I spent the rest of the afternoon pretending to read a merger proposal while being hyper-aware of exactly where Stella was. The sound of her laughter two offices down. The faint trace of her perfume when she walked past my door. The fact that she hadn’t looked at me directly since the hallway incident.
She can’t know.
She’d heard those words. I knew she had from the way she’d gone still. She thought it was about another woman.
It wasn’t.
It was about the Nakamura deal quietly circling the drain and the media already sniffing around our marriage. The last thing I needed while my wife was trying to leave me was to hand her more reasons to walk away. So I kept my mouth shut and let her think whatever she wanted.
Stella did not disappoint.
She knocked on my office door at half past two — actually knocked, which was new. She usually just walked in like boundaries were optional.
“Come in,” I said.
She leaned against the frame in a crisp white blouse and a skirt that hugged her hips. Professional. Devastating. I hated how much I still wanted her.
“The Morrison report,” she said. “You want it by Friday?”
“End of day Thursday.”
She made a note on her tablet, eyes on the screen. “Anything else?”
I looked at her. She looked at her tablet.
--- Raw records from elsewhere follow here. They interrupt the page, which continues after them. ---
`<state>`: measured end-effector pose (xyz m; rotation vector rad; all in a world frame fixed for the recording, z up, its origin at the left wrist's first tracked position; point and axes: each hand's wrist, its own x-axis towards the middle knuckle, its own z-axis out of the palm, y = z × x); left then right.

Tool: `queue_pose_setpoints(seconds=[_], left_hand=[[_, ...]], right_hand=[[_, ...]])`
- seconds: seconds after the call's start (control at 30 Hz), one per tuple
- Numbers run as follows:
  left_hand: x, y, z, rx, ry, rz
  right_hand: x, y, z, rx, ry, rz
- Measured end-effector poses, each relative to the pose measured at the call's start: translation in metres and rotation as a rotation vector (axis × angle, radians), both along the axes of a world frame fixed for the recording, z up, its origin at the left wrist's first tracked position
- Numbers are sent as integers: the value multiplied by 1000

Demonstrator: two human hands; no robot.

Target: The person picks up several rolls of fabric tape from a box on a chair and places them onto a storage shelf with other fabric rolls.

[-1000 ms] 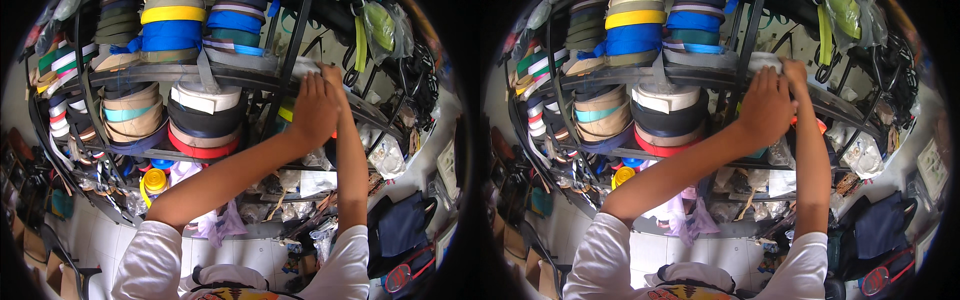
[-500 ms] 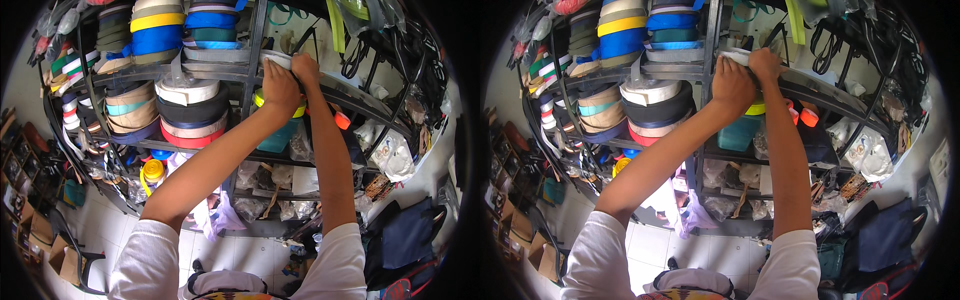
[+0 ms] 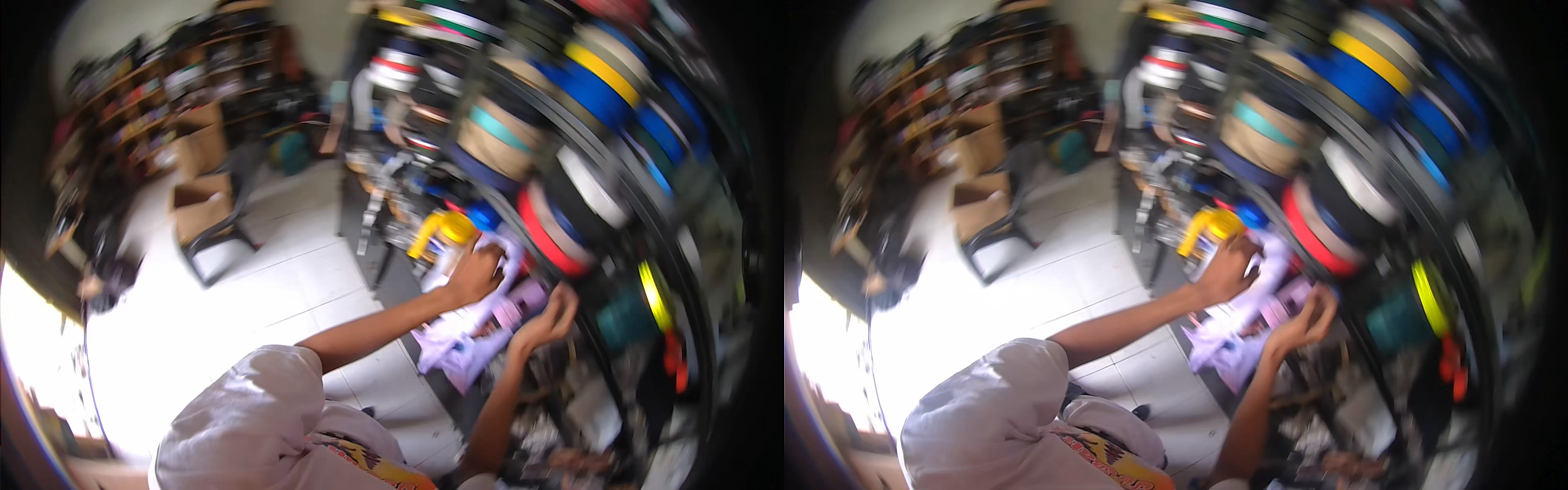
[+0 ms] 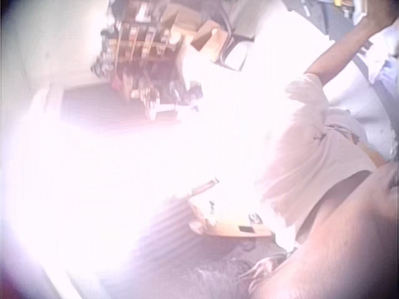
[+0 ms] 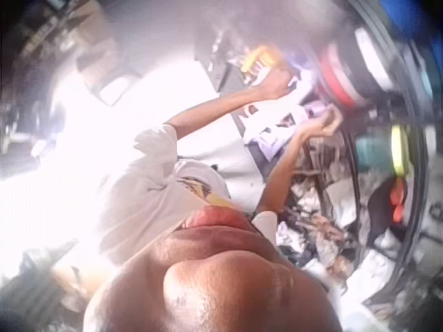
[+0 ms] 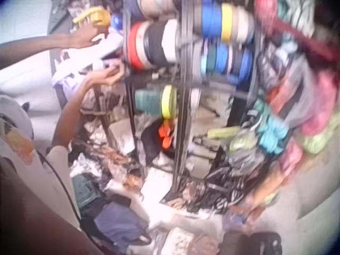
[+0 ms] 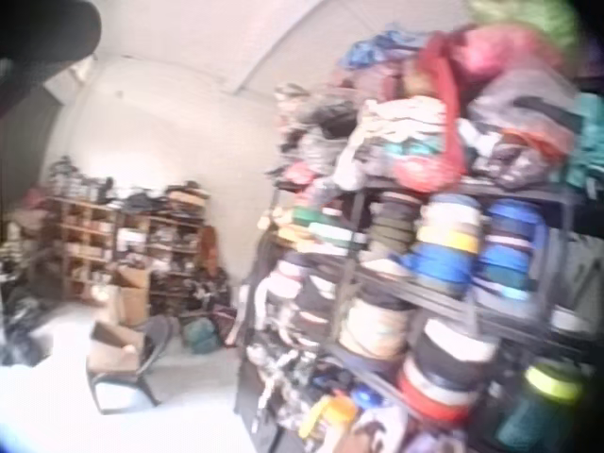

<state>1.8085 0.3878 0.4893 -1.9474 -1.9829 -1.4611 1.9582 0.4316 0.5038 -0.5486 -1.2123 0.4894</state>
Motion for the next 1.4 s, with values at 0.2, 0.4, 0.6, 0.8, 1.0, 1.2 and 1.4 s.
queue_pose_setpoints(seconds=[0.2, 0.4, 0.6, 0.8, 1.0, 1.2, 1.4], left_hand=[[-181, -209, -158, -252, -343, 494], [-297, -463, -219, -83, -547, 945], [-357, -556, -229, -125, -713, 1018], [-446, -528, -241, -150, -768, 728], [-566, -523, -230, -179, -841, 546], [-692, -556, -237, -170, -718, 660], [-782, -604, -270, -132, -845, 853]], right_hand=[[-201, -146, -173, -695, -302, 753], [-360, -321, -192, -584, -808, 1151], [-438, -389, -201, -508, -913, 1294], [-493, -367, -211, -666, -974, 1238], [-591, -339, -228, -801, -963, 1086], [-735, -350, -240, -910, -1052, 1150], [-882, -396, -254, -837, -1278, 1321]])
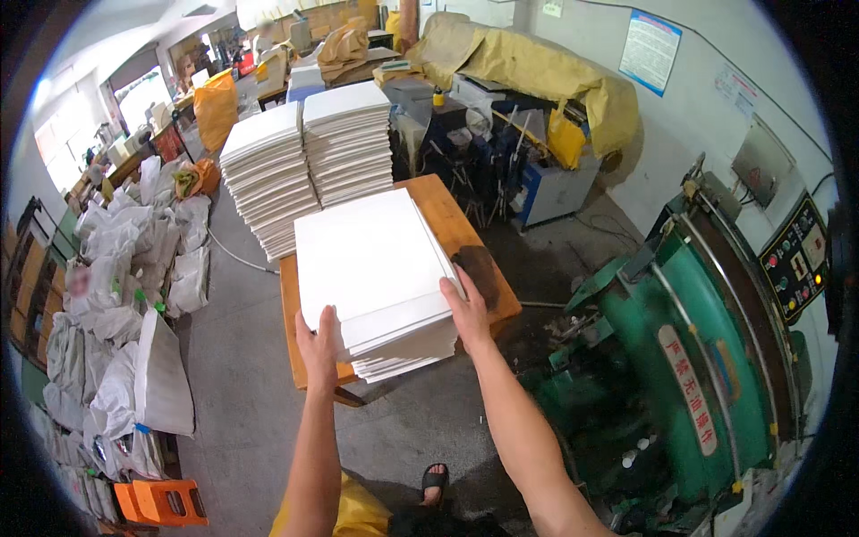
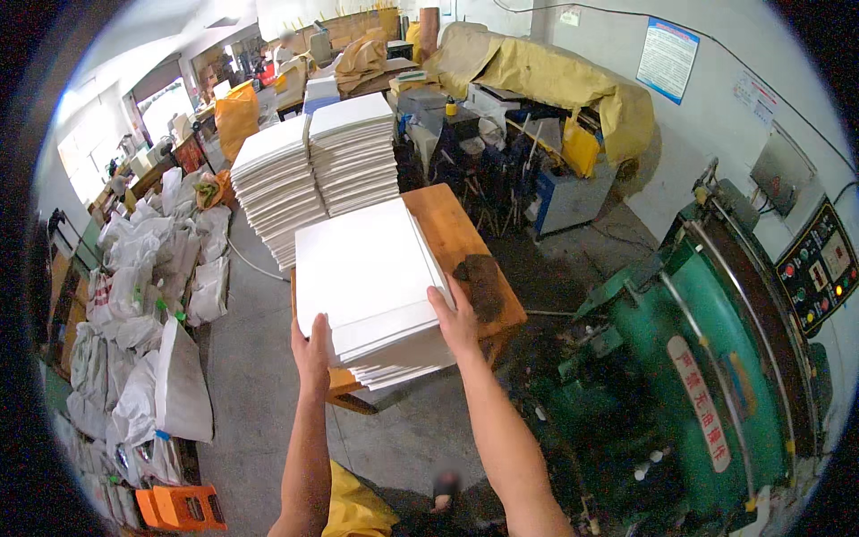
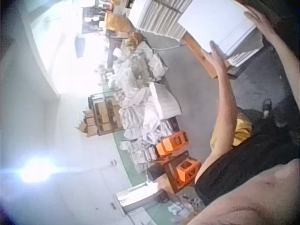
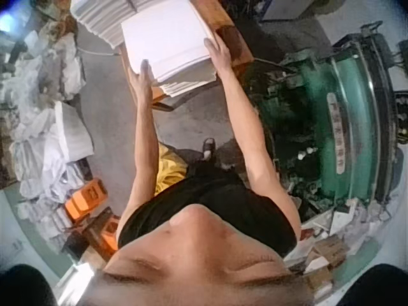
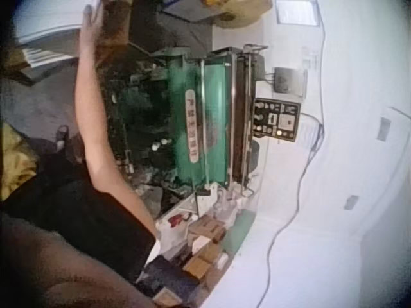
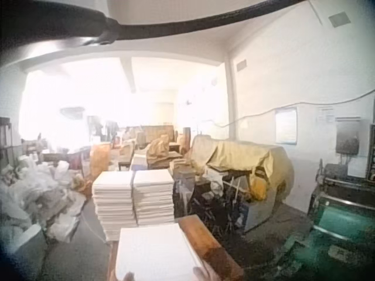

This polite, distant professionalism was the most effective torture she’d ever devised. She treated me like a mildly interesting client instead of the man whose name she’d moaned four nights ago.
“That’s all,” I said.
She nodded and turned to leave.
I don’t know what possessed me. One second she was walking out, the next I was at the door, my hand braced above her head on the frame. She turned, and suddenly we were close, too close. Her back against the wood, my body caging her in.
“Carter,” she warned.
“Stella.”
“Don’t.”
“I’m not doing anything.”
We stared at each other. Neither of us moved.
“This is a terrible idea,” she said.
“Probably,” I agreed.
“I still want a divorce.”
“I know.”
Her fingers grabbed my tie. My hand hit the lock with a soft click.
One pull and I was on her.
Her tongue slid against the corner of my mouth, demanding. “f**k, Stella.”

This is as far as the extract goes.